Opponents also attacked Begich over his voting record and his membership in a prominent Democratic family. At a 2016 candidate forum when he was running for Anchorage Assembly, Begich acknowledged voting for two Democrats in his life: his uncle and Ethan Berkowitz, who was elected Anchorage mayor a year earlier.

“I think that’s really interesting that you said on the radio that you voted for Berkowitz,” said Revak, a former aide to Young who’s been endorsed by the late congressman’s widow. “I’ve always been a Republican.”

The most spirited part of the forum came in response to a question from moderator Campbell, who is also a former lieutenant governor, about banning transgender women’s participation in women’s sports.

Begich got a standing ovation for his blunt response: “Men are men and women are women.”

Sweeney, who answered the question before Begich, tried to take a more nuanced approach that met with audience disapproval.

“I think this is a loaded question, one that deserves deliberation,” Sweeney said. “We need to remember that these individuals, who are struggling with sexual identity and gender identity, are human beings and should not villainize them.”

Sweeney is a former Trump administration appointee and Alaska Federation of Natives co-chair.
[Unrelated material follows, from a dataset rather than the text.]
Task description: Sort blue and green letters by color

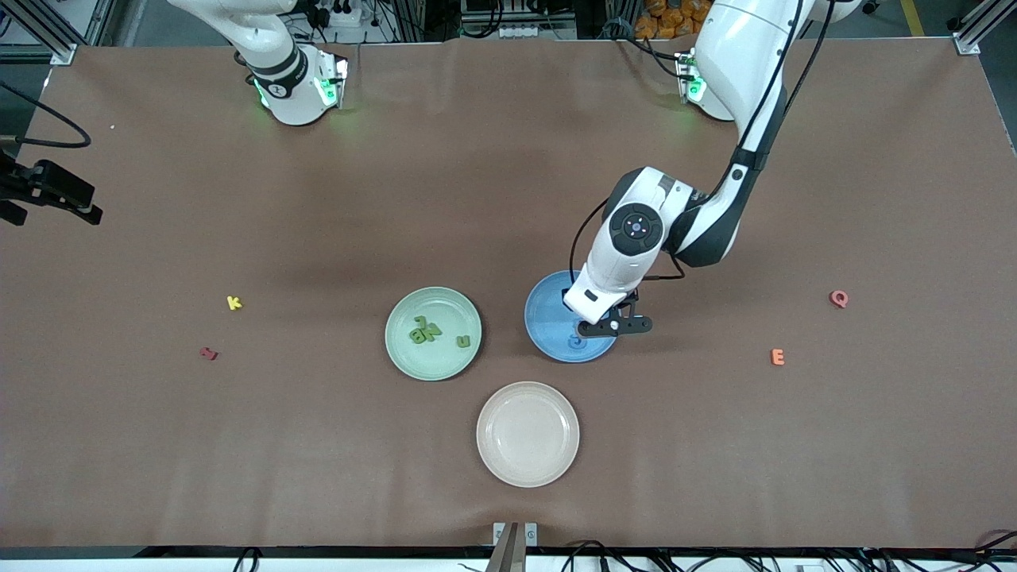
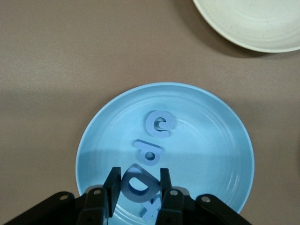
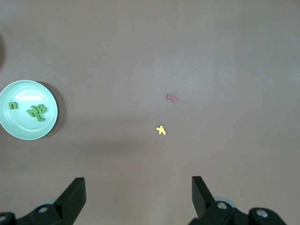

She’s also a daughter of a former Democratic state lawmaker, and she described herself as an “Alaskan for Alaska,” with a pragmatic approach to politics.

“I’m a Ted Stevens Republican,” said Sweeney. “Not a Ted Nugent Republican.”

That was a clear jab at Palin, who, in the lead-up to the convention, had reportedly explored inviting Nugent to the event.

In a post-forum interview, Palin acknowledged that her campaign looked into bringing Nugent, a musician and conservative activist, to Fairbanks for a meet-and-greet at the convention. The event didn’t materialize, but Palin stood by her friendship with the conservative firebrand, who joined her for a four-hour dinner at President Donald Trump’s White House in 2017.

“I am a Ted Nugent Republican,” Palin said. “Who wouldn’t want to be associated with somebody who loved America?”

Palin, whose candidacy Trump has endorsed, brushed off debate criticism from Begich that she had not donated to any GOP candidates in the state since 2008.

“I think you should put your money where your mouth is,” said Begich, who has loaned his campaign $650,000.

The former governor, who amassed personal wealth after her failed vice presidential run, responded by taking aim at party leadership for favoring Begich.

“I’ve been up against this thing for my entire career, and I’ve fared well against it. Because normal, average, hardworking Alaskans, they have no time for those kinds of games and backroom deals, and the injustice that is made manifest when things like that happen,” she said.

Palin, Sweeney, Revak and Begich all named Coghill, a longtime conservative from Fairbanks, as the candidate they would rank second on their ballot.

Coghill, who served in the Legislature from 1999 to 2020, argued for unity among the Republicans in the race in the state’s first election under ranked choice voting.

“Any one of those is a good servant. That’s why I said this is a team effort,” Coghill said after the forum. “I’m sorry for some of the shots that happened. But they’re trying to differentiate themselves.”